В теплом новорожденном сумраке раннего вечера она внезапно ощутила себя в другом мире — жестче, отдаленнее, прекраснее. Теперь все будет по-новому.
Он шел рядом и все также молча, чутко обвил рукой ее талию и мягко, очень мягко привлек ее к себе, пока твердый его бок не притиснулся к ней; ее словно подхватило, подняло в воздух, оторвав от земли и опустив на твердую, зыбкую поверхность его тела, на которую она словно приземлилась и лежала там в сладостном зыбком полузабытьи. И пока она пребывала там, в этом полузабытьи, его лицо придвинулось ближе, склонившись над ней, и она, опустив голову ему на плечо, почувствовала на лице его теплое дыхание. Потом мягко, нежно, с нежностью, от которой она готова была потерять сознание, его губы коснулись ее щеки, окатив ее волнами жаркой тьмы.
Но она еще ждала в полузабытьи, качаясь на жарких волнах, как Спящая красавица из сказки. Она ждала, и опять его лицо склонилось к ней, она ощутила тепло его губ, замедлив шаг, они остановились; они тихо стояли под деревьями, и губы его медлили на ее лице, подобно бабочке, медлящей у чашечки цветка. Она прижалась к нему грудью чуть теснее, он шевельнулся и, обхватив ее руками, привлек к себе.
И затем в темноте он склонился к ее рту и мягко, нежно коснулся ее рта своим ртом. Она почувствовала страх, лежа у него на плече, ощутила губами его губы. Беспомощная, она не двигалась. Потом, когда рот его прижался теснее, раскрыв ее губы, подхваченная горячей волной, она протянула ему свои губы и судорожными резкими движениями бурно, мучительно притянула его к себе. Она побуждала его идти все дальше, ближе, и губы его прижимались, накатывая, мягкие, мягкие, как волна, как сильный прибой, неодолимые, пока она не вскрикнула тихонько, глухо и не оторвалась от него.
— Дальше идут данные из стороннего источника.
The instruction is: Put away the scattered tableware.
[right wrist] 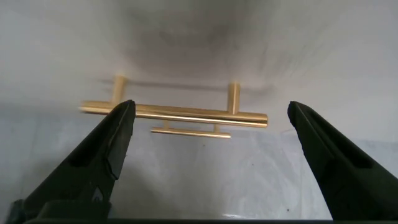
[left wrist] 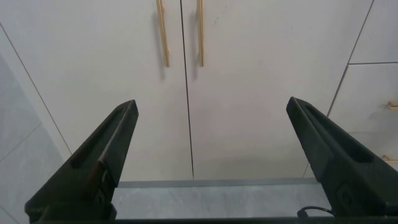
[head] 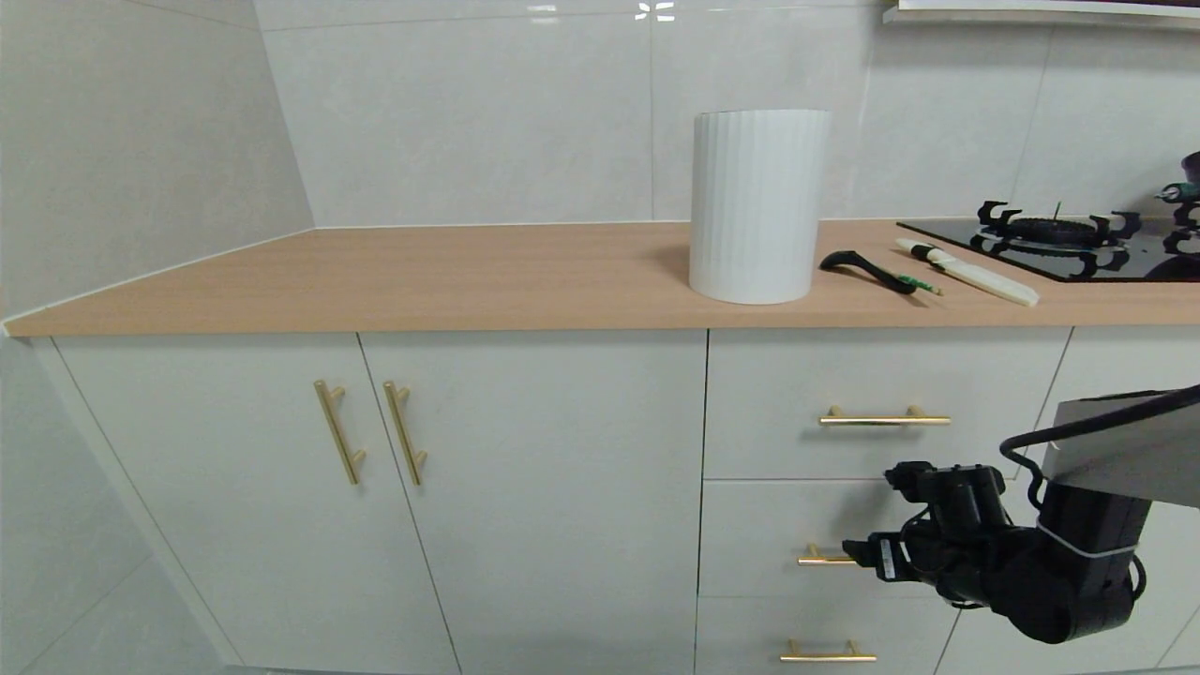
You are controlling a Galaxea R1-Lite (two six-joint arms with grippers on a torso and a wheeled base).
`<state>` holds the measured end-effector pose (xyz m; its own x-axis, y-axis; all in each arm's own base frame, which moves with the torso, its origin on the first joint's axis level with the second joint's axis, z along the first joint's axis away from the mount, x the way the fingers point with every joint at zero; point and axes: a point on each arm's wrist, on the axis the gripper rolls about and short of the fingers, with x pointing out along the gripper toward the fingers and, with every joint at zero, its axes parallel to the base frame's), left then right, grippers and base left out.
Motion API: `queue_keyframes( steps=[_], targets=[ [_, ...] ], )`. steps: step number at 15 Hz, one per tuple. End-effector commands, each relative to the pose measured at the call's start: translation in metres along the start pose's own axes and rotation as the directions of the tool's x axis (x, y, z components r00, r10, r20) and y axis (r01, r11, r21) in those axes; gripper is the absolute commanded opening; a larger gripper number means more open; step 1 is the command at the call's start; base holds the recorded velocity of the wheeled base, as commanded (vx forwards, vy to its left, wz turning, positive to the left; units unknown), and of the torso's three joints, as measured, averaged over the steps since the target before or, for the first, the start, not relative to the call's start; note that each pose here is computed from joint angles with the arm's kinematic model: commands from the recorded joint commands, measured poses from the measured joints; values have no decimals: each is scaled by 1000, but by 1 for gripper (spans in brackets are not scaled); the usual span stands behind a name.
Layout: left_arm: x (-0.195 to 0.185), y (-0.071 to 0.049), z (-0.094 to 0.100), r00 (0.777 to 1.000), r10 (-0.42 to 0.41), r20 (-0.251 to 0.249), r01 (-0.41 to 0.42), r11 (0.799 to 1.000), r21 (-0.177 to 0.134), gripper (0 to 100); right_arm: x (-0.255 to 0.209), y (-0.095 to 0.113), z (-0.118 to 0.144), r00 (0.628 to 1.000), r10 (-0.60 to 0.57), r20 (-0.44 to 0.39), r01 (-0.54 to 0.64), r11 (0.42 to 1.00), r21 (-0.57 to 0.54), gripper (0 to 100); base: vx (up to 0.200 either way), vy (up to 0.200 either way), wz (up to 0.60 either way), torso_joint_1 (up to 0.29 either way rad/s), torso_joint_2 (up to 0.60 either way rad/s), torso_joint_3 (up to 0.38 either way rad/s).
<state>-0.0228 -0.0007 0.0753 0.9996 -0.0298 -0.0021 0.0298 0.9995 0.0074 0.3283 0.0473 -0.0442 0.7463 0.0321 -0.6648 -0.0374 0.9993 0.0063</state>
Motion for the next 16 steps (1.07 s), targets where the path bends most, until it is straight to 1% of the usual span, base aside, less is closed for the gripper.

Она слышала рядом с собой его странно тяжелое дыхание, и восхитительное и ужасающее чувство странности охватило ее и не отпускало. Но теперь в ней затаилась и какая-то опасливость. Неверными шагами они продолжили путь, дрожа, как сумрак под ясенями на холме, там, где проходил дед Урсулы с букетом нарциссов, когда шел делать предложение, где гуляла ее мать с молодым мужем, прижимаясь к нему так же тесно, как теперь прижималась к Скребенскому она, Урсула.
Урсула замечала темные ветви деревьев наверху, покрытые листвой, замечала и красоту каждого листка из тех, что оплетали эту летнюю ночь.